Using the widget API to show a panel

We’re almost done! The only remaining problem is this: when a panel is created, it does not automatically appear. The last thing we need is therefore some interface that allows users to show/hide the panel at any given time. This is where the widget API comes in. The widget API provides a very simple means of adding an icon to the add-on bar in Firefox, and associating some behaviour with it.
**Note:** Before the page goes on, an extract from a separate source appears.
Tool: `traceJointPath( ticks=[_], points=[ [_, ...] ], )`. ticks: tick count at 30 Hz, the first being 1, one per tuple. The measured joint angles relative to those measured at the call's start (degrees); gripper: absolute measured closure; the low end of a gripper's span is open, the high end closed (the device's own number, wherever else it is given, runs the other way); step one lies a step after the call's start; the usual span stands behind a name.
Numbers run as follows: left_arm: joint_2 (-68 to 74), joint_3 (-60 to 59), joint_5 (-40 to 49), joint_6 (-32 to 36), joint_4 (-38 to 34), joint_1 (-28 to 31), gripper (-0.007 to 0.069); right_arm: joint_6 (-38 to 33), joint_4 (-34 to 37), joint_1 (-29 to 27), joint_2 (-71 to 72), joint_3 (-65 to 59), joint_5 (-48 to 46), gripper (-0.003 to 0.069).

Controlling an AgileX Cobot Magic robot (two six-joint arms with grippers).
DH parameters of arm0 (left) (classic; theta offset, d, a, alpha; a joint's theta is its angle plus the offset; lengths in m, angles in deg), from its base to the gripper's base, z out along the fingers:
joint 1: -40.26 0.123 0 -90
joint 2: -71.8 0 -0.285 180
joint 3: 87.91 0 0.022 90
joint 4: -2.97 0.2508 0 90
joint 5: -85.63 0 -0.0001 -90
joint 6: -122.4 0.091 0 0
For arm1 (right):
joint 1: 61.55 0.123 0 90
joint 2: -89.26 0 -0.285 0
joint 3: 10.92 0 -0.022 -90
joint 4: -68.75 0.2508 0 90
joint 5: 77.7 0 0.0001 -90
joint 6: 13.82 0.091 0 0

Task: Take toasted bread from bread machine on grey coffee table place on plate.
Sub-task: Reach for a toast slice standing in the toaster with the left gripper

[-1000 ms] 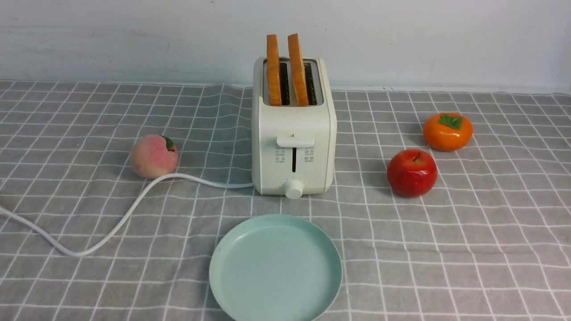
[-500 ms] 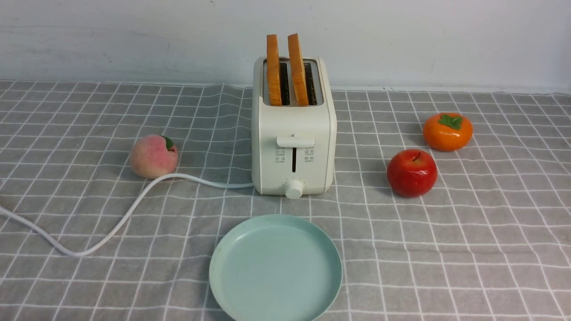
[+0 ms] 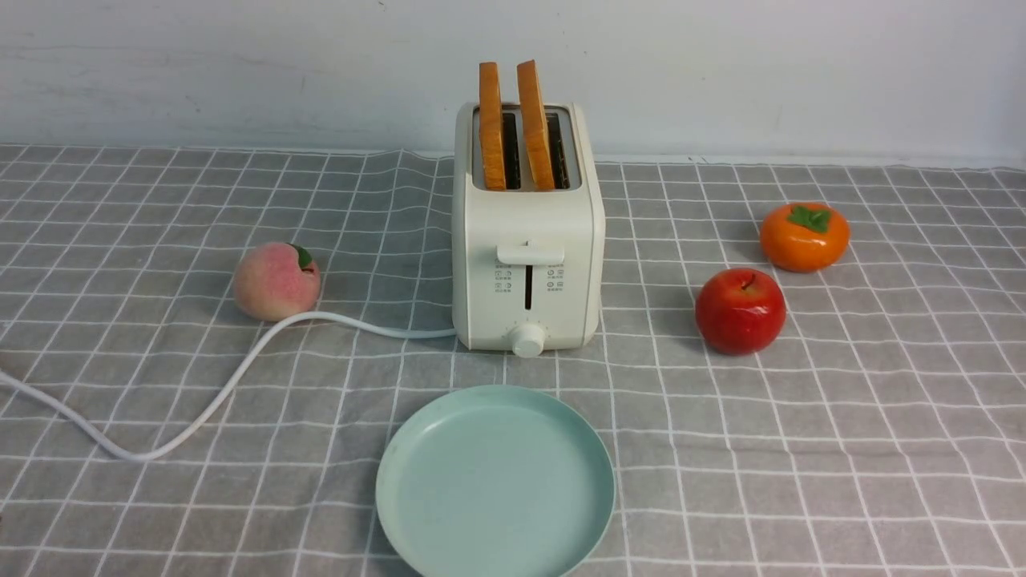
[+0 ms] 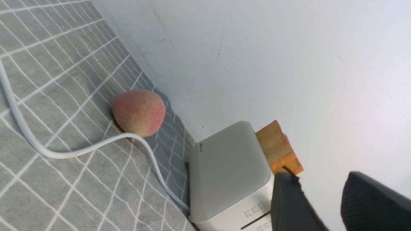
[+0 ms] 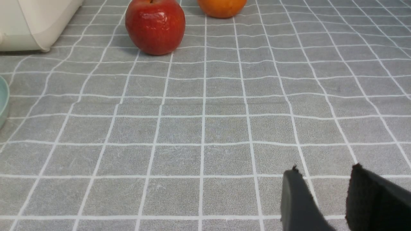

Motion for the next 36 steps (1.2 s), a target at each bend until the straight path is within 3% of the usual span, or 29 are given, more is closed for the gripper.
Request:
traceJointPath(
  ticks=[5,9,11,13,15,18,21,23,28,31,34,36],
  points=[
    [0.00,0.00,-1.03,0.23,-0.48,0.00,0.0431,0.00,0.00,0.00,0.00,0.00,0.00,0.0419],
    [0.00,0.00,-1.61,0.23,-0.37,0.00,0.0576,0.00,2.20,0.00,0.00,-0.07,1.25,0.0419],
    [0.00,0.00,-2.56,0.23,-0.37,0.00,0.0638,0.11,7.22,0.00,0.00,-0.43,3.32,0.0419],
    [0.00,0.00,-4.49,0.16,-0.50,0.00,0.0638,1.27,16.18,0.00,0.00,-0.51,8.25,0.0419],
    [0.00,0.00,-5.61,0.16,-0.86,0.00,0.0638,2.17,20.87,0.00,0.00,-0.51,10.95,0.0419],
    [0.00,0.52,-6.19,0.16,-2.15,0.00,0.0638,5.08,38.68,0.00,0.00,-0.51,19.59,0.0419],
    [0.00,2.71,-3.47,1.97,-2.20,0.00,0.0638,5.46,49.27,0.00,0.00,-0.51,24.40,0.0419],
    [0.00,6.21,1.17,5.85,-2.14,0.00,0.0638,4.78,57.31,0.00,0.00,-0.51,28.56,0.0419],
    [7.19,17.43,15.01,15.88,-0.91,0.00,0.0638,1.26,67.78,0.00,0.00,-0.51,35.17,0.0419],
    [15.49,25.58,25.39,18.61,3.00,0.00,0.0638,0.82,71.93,-0.04,0.00,-0.51,36.13,0.0419],
    [27.78,35.37,39.95,18.56,10.97,0.00,0.0638,-0.02,70.93,-0.22,0.00,1.86,24.94,0.0436],
    [33.82,40.40,46.30,18.47,13.65,0.00,0.0638,-1.06,65.93,-0.29,-0.18,5.24,14.19,0.0468]
  ],
)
In fact, widgets and panels are so closely associated that there’s even some special property to associate a panel with a widget directly:

var widget = new require("widget").Widget({
    id: 'widget',
    label: 'My Addon',
    contentURL: "",
    panel: panel


That’s it. Were’ done! The picture here below shows a screenshot of the final result:

We’ve used the canvas API to draw a pie charts, the timers API to periodically update a table, the tabs API to obtain information about the active tab, the panel API to display a HTML page in a panel, and the widget API to show the panel.

Hopefully, this little post-mortem has given you some idea on what it takes to create add-ons using the SDK. The API’s that it provides are straightforward, and powerful enough for almost every basic task you can come up with. The concept of content scripts takes a bit of time getting used to, but the SDK developers have gone through great lengths to make sure that they are easy to use.